To nie koniec wzajemnych oskarżeń. Waszyngton wciąż podejrzewa komunistyczny reżim o prowadzenie programu wzbogacania uranu. Phenian temu zaprzecza i żąda wykreślenia go z amerykańskiej listy państw wspierających terroryzm, co pozwoliłoby mu na korzystanie z pożyczek Banku Światowego i innych instytucji finansowych.
"Koreańczycy są niepoważni w rozmowach rozbrojeniowych i Amerykanie od dawna o tym wiedzą. Tę zabawę w kotka i myszkę prowadzą już od lat" - mówi w rozmowie z DZIENNIKIEM Marcin Zaborowski z Instytutu Studiów nad Bezpieczeństwem Unii Europejskiej (ISS) w Paryżu. Według Neilla, Phenian przyjął taką taktykę, by zwlekać jak najdłużej z rozbrojeniem i przyglądać się jak zareagują na to Stany Zjednoczone. "Zrobili coś w kierunku denuklearyzacji, ale nie zamierzają spełnić postanowień porozumienia. Ich plan to czekać na wybory w USA. Będą się przyglądać nowemu prezydentowi i dopiero wtedy zmienią taktykę" - mówi.

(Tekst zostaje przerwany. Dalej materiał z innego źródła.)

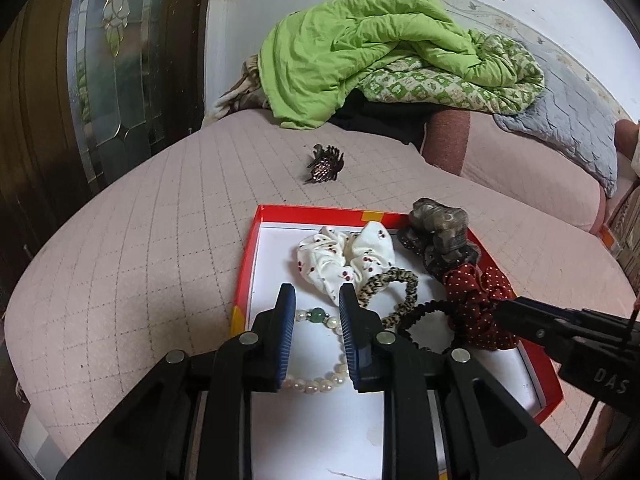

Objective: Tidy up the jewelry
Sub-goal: 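Lower both bracelets into the tray and open both tools, then move both open tools back to the remaining jewelry on the bed, then grasp purple beaded clip with left tool while right tool grasps black scrunchie, then carry the purple clip and black scrunchie over the tray, then open both tools to release the clip and scrunchie into the tray, then move both open tools to the pale bead bracelet and pearl ring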

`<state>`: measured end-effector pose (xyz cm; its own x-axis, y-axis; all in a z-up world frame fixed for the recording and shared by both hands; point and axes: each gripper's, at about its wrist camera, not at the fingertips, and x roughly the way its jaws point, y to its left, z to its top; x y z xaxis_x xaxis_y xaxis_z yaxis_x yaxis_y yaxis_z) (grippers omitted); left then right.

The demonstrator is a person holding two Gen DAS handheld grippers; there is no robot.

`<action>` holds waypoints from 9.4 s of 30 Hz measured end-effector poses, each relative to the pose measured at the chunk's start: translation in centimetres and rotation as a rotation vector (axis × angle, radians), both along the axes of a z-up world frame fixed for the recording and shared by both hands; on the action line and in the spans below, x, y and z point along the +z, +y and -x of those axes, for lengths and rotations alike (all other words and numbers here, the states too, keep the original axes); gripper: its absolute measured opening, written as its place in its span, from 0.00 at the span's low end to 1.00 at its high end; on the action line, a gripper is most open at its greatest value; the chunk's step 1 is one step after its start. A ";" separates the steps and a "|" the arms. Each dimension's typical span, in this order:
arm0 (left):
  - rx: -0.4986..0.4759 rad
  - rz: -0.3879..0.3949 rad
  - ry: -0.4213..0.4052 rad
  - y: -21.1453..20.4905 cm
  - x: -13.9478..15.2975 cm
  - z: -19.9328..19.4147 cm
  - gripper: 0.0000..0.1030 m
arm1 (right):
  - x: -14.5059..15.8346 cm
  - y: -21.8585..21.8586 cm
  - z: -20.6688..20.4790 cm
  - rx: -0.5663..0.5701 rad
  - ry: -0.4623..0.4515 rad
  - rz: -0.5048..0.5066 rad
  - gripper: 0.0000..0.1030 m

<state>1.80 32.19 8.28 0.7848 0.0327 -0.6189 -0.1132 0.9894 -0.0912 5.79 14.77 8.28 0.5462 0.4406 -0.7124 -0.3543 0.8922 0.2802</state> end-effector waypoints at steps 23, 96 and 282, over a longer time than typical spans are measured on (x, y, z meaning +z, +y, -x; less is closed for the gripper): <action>-0.128 -0.126 -0.147 -9.2 2.6 5.8 0.37 | 4.3 -11.6 7.5 -0.135 -0.103 -0.106 0.30; -0.793 -0.008 0.236 -41.2 -4.9 -1.2 0.48 | -3.8 -44.3 5.5 -0.567 0.114 -0.306 0.08; -0.406 0.014 0.022 -18.8 -0.3 4.0 0.31 | -2.7 -30.5 2.6 -0.452 0.053 -0.061 0.20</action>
<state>-2.24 13.41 8.02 0.7192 -0.2854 -0.6335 0.2840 0.9528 -0.1069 3.23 -15.76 5.60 0.6570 0.2082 -0.7246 0.0828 0.9354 0.3438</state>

Ale kolejne groźby reżimu Kim Dzong Ila mogą spowodować, że Amerykanie nie czekając na listopadowe wybory, podejmą kluczowe decyzje w sprawie swojego bezpieczeństwa. Stany Zjednoczone nie tylko są zobligowane do wojny w przypadku ataku na któregoś z ich sojuszników, jak Korea Południowa, Japonia, czy Tajwan, ale same także teoretycznie mogą stać się celem. Północnokoreańskie pociski Taepodong-3, które zdolne są do przenoszenia głowic nuklearnych, mają zasięg wystarczający, by uderzyć w Alaskę, Hawaje bądź nawet zachodnie wybrzeży USA. "Piątkowy test może skłonić USA do przyspieszenia planowanego postawienia elementów tarczy antyrakietowej w Japonii. Północni Koreańczycy prowadzą grę z Amerykanami, a ci będą woleli jak najszybciej się zabezpieczyć" - twierdzi Neill.
Co więcej, każda taka próba sił ze strony Phenianu może ośmielić inne "państwa bandyckie", w tym przede wszystkim Iran, który zdaniem administracji George’a W. Busha prowadzi prace nad bronią atomową. Według Pentagonu, właśnie przed atakiem ze strony Iranu mają chronić te elementy tarczy rakietowej, które zostaną rozmieszczone w Polsce i Czechach.
"Korea Północna wraz z Iranem stanowią teraz dla USA największe zagrożenie. Amerykanów czekają ważne decyzje. A koreańskie groźby tylko utwierdzają ich w przekonaniu, by wzmacniać obronę przeciwrakietową" - mówi Zaborowski. Zatem nie można wykluczyć, że wczorajszy test Phenianu nie wpłynie na zainstalowanie tarczy w Polsce.